On instructions of local leaders, they allowed the gang to enter deep into the village and announced over loudspeakers of mosques that the robbers had intruded, he said, preferring anonymity.
This prompted the villagers, many of who were on prayers of Shab-e-Barat, to attack the youths.
The man also said the number of robbers was 16 to 17 and the all but the seven managed to flee in the trawler in the direction they had come.
Under mob assault, the youths kept saying that they were students and residents of Darussalam area, said several other villagers, who were on patrol that night.
The group requested all to check their identities but the mob could not be restrained.
On information, police reached the spot and managed to rescue only Al Amin.
"Receiving a wireless message, we rushed to the spot and saw around 500 to 600 locals beating the youths. When I dispersed the mob, I found the six already dead," said Sub-Inspector Hares Shikder.
Police found four machetes beside the bodies, said Mahbubur Rahman, officer-in-charge of Savar Police Station.

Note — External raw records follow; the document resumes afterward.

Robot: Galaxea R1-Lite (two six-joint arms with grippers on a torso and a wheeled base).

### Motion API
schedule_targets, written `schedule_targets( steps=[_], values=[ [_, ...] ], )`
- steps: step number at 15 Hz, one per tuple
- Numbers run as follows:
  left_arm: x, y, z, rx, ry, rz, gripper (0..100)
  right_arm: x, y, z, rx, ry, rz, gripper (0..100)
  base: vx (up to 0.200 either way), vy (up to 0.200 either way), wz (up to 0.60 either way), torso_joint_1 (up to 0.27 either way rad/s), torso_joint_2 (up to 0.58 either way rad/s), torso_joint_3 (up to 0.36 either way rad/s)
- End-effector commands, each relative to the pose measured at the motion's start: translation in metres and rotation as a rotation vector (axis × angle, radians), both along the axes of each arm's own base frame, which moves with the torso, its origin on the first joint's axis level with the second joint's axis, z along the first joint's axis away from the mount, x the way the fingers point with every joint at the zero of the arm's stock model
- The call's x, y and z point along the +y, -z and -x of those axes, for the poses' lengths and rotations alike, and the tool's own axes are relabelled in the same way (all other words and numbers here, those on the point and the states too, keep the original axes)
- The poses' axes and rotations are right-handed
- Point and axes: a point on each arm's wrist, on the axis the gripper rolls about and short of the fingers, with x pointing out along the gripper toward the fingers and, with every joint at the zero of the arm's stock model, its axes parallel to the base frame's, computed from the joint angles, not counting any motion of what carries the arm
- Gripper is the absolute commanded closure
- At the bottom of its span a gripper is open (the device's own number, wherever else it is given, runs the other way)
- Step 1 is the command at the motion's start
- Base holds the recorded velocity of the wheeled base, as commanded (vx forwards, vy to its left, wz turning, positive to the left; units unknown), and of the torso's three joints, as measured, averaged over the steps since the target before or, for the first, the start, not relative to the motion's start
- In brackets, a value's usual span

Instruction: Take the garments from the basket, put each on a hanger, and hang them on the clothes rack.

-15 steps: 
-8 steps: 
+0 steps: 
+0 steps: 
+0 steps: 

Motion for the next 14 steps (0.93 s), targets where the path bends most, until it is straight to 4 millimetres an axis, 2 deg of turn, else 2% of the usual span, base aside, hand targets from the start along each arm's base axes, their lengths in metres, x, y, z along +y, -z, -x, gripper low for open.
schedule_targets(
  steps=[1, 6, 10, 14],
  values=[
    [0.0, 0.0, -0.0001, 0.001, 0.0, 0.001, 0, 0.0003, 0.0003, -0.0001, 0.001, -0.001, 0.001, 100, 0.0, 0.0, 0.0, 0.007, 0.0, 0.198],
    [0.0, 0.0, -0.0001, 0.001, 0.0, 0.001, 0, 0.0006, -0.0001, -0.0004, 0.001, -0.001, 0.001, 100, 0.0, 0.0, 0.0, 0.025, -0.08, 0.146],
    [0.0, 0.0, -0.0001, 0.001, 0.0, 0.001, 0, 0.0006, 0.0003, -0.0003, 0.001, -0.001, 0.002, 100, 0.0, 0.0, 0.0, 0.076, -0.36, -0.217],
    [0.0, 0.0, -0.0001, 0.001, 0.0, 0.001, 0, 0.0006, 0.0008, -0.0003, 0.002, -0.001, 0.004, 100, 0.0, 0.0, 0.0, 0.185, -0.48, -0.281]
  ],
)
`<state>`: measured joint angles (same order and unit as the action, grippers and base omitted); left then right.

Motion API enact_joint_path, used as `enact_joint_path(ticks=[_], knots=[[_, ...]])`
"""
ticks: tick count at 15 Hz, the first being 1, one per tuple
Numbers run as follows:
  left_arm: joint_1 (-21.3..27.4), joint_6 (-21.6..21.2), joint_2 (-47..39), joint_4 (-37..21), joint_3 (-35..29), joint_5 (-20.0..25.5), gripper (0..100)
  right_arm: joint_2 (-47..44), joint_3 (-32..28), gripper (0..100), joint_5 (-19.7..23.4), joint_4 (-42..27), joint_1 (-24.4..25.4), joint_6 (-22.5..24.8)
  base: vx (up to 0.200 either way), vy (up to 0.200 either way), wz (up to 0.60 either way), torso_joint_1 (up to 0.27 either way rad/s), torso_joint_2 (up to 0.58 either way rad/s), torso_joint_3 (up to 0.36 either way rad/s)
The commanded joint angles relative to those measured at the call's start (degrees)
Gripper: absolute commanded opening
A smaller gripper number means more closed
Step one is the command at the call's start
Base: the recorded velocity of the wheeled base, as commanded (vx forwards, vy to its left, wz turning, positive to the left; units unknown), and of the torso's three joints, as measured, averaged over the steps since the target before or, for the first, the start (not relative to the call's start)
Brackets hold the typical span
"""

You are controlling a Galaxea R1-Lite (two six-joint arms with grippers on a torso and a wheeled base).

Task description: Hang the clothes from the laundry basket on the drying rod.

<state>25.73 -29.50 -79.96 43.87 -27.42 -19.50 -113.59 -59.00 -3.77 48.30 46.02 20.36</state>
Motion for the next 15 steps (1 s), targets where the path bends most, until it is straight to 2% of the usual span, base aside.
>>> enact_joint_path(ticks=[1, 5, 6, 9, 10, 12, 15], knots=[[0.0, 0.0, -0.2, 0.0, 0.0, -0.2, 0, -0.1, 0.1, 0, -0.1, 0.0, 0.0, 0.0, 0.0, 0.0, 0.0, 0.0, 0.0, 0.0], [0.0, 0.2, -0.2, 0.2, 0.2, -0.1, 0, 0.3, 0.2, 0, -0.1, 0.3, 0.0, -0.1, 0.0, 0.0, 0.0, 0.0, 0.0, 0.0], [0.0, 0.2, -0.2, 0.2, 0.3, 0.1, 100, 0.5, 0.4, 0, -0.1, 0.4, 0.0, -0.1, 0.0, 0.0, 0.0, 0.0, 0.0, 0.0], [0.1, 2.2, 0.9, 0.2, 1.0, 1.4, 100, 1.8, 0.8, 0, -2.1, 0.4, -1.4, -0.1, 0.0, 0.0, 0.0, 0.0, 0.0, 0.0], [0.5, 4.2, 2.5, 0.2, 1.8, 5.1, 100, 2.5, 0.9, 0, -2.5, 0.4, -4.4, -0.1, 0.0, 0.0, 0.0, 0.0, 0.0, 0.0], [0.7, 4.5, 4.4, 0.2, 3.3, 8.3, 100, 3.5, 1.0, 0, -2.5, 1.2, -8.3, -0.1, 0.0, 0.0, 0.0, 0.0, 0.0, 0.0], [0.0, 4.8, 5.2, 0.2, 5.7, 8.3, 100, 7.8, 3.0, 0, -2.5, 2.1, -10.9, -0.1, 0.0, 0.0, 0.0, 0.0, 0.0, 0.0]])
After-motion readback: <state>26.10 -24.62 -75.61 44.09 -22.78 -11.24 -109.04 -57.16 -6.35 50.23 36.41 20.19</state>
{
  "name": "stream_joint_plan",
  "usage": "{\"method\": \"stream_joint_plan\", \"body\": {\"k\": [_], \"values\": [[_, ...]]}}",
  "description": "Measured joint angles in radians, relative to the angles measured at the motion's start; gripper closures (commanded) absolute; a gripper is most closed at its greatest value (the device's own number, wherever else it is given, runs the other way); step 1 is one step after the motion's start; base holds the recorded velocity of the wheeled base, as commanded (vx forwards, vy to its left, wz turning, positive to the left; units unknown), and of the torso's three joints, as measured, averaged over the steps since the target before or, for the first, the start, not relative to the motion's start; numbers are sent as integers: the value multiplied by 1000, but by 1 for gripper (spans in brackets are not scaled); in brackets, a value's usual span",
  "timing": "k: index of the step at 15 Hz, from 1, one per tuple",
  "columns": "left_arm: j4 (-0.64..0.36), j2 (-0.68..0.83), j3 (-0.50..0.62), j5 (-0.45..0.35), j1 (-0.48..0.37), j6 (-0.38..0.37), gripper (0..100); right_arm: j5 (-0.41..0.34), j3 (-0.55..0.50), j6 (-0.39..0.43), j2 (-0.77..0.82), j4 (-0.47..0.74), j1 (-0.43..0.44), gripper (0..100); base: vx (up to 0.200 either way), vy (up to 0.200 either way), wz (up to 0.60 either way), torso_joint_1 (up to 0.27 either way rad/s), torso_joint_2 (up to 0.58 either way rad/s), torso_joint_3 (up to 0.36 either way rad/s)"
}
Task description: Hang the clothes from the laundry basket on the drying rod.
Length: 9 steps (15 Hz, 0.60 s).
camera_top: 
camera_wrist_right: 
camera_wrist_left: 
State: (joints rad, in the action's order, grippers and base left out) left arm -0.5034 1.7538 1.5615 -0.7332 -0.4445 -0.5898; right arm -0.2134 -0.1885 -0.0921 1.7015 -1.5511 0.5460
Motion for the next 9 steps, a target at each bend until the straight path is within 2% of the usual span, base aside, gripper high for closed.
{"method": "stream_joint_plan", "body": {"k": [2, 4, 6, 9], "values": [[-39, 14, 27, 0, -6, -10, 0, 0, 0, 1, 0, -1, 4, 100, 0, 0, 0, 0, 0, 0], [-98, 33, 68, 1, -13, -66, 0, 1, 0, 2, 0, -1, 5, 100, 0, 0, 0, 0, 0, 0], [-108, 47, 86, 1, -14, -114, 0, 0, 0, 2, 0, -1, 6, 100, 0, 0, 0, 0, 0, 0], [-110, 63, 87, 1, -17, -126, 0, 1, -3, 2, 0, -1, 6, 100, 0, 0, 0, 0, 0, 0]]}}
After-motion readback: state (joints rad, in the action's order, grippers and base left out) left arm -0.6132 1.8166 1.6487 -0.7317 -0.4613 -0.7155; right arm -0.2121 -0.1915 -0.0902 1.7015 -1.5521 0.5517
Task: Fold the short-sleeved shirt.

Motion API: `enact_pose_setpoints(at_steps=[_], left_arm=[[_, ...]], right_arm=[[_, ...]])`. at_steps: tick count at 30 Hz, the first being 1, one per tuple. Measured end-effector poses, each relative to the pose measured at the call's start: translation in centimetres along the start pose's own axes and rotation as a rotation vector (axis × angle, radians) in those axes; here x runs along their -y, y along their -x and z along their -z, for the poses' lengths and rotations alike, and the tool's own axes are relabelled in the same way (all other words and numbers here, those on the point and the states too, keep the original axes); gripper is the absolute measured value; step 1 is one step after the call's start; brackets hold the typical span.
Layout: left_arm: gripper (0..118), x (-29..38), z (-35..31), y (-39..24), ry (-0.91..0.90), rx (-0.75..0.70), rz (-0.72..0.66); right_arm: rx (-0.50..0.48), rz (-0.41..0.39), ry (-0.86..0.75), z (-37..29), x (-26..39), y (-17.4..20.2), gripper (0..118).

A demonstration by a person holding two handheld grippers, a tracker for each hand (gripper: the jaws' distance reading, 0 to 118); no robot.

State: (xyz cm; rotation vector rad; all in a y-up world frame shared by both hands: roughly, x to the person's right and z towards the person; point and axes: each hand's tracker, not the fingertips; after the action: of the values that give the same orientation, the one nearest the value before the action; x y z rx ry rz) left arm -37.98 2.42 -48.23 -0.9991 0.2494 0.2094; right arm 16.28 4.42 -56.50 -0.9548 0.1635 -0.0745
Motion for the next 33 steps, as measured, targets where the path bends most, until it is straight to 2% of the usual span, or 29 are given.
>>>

Two cases--one by a local sand trader Abdul Malek and the other by police--were filed in connection with the incident.
Malek in his case statement said those killed in the mob beating were robbers and four of them extorted Tk 5 thousand from him earlier that night.
Sub-Inspector Anwar Hossain of the police station filed a murder case accusing five to six hundred unidentified villagers of the killings.
Savar police said nobody was arrested any of the accused as of today 1:00am.